#### The task
The expected output is the first line of the data below and every line after it, up to and including the line containing "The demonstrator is", each reproduced exactly.

#### Extracted information
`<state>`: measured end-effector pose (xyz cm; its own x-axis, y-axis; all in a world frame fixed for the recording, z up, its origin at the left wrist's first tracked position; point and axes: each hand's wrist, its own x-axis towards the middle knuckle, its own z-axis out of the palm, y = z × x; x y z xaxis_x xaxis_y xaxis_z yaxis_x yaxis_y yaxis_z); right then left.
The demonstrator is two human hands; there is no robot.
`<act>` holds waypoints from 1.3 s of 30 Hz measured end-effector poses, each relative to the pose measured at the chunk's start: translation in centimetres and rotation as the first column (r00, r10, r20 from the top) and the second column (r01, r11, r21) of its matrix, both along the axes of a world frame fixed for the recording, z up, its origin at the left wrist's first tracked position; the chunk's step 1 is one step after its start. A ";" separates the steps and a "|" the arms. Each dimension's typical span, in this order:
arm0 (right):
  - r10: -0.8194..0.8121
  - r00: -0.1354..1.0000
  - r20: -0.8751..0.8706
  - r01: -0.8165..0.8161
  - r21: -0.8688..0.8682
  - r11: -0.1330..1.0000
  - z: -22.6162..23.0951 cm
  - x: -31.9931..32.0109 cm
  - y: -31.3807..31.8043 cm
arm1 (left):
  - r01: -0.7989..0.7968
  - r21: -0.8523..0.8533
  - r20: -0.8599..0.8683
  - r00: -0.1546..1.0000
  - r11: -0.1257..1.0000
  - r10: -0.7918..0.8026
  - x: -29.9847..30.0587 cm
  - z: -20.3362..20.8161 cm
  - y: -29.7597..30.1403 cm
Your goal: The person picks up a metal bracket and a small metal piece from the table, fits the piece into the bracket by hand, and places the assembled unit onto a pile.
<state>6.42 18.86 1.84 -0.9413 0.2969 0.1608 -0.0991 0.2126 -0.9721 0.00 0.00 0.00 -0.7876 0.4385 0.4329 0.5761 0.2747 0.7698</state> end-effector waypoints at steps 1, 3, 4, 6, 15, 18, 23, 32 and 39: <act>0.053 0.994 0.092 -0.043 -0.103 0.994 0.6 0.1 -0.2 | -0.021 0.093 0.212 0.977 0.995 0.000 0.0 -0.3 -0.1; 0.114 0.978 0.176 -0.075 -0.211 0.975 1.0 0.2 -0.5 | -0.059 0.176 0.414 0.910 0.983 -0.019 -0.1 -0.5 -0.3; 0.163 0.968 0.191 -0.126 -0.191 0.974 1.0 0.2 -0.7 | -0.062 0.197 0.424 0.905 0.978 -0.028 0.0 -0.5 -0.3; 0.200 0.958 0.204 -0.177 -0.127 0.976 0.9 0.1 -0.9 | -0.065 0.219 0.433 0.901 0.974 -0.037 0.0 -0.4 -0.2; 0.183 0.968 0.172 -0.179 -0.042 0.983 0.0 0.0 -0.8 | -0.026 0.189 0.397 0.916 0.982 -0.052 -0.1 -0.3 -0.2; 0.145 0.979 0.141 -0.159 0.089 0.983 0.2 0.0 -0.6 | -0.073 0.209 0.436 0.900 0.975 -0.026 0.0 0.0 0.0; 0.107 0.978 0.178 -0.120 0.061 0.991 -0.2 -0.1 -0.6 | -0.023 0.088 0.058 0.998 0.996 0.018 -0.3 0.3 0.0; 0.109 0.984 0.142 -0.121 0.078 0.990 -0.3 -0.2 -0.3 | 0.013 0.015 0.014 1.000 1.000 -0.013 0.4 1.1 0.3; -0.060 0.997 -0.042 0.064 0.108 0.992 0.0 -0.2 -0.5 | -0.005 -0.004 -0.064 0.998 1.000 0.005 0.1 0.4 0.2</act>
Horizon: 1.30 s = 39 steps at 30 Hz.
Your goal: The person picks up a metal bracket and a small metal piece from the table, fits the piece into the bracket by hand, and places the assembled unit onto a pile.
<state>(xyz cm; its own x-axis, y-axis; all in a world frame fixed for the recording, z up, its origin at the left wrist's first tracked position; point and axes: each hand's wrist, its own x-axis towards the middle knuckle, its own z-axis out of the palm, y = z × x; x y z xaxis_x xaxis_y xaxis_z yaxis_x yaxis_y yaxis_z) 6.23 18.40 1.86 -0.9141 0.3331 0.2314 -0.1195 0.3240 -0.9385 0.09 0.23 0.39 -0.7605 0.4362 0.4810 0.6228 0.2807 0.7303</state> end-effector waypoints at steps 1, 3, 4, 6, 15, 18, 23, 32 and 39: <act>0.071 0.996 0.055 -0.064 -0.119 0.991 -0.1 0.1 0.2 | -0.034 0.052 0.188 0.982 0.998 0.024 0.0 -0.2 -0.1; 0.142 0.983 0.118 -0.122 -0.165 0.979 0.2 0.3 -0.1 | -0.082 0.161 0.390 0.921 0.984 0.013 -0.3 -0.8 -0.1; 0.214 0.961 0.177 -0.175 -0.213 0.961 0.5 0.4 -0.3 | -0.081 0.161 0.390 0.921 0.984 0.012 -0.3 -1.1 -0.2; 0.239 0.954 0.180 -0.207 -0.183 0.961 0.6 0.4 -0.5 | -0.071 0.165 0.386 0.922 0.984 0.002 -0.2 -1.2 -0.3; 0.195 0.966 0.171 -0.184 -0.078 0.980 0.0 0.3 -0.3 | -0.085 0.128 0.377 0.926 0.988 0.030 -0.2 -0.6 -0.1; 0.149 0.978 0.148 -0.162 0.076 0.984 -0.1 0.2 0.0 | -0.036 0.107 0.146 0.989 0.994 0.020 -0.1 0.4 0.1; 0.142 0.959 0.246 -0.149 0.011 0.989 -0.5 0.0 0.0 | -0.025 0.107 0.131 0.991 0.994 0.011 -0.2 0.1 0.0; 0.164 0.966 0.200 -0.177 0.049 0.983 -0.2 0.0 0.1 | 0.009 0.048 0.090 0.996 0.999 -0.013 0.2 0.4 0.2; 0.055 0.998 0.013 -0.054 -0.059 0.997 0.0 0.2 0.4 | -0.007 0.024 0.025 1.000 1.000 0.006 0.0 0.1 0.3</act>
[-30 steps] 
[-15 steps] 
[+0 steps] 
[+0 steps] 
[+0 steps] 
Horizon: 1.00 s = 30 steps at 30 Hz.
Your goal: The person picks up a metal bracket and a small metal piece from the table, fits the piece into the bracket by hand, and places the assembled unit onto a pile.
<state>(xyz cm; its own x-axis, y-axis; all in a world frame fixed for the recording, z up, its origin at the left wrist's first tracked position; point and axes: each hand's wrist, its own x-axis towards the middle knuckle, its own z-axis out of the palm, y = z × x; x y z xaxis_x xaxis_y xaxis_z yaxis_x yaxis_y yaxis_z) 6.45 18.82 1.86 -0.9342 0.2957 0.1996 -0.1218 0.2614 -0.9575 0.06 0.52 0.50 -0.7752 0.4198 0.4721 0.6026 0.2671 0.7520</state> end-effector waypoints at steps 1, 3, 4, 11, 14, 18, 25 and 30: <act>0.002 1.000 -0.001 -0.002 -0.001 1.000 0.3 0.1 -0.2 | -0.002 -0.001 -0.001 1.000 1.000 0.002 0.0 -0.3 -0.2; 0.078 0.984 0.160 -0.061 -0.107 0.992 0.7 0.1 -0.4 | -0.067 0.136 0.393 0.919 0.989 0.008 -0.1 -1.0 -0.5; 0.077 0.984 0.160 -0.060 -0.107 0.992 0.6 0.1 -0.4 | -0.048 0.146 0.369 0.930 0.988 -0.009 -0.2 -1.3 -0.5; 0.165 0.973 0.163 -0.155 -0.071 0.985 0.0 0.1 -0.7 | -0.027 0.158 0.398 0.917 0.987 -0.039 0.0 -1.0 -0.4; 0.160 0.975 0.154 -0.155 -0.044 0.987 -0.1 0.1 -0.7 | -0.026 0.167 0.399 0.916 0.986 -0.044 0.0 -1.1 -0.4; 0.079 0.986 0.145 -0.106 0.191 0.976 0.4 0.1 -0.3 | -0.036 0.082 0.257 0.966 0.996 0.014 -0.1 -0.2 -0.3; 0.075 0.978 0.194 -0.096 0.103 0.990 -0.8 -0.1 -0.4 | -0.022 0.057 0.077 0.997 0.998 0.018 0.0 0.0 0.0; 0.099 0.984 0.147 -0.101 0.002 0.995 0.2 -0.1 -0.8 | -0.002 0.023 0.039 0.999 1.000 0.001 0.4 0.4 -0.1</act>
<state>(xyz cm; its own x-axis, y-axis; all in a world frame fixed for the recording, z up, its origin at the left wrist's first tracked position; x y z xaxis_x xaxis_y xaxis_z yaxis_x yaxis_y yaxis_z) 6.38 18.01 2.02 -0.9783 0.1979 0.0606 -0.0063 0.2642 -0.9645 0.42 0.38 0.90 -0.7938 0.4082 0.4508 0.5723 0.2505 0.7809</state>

#### Exercise result
`<state>`: measured end-effector pose (xyz cm; its own x-axis, y-axis; all in a world frame fixed for the recording, z up, its origin at the left wrist's first tracked position; point and axes: each hand's wrist, its own x-axis towards the middle knuckle, its own z-axis out of the palm, y = z × x; x y z xaxis_x xaxis_y xaxis_z yaxis_x yaxis_y yaxis_z); right then left.
The demonstrator is two human hands; there is no robot.

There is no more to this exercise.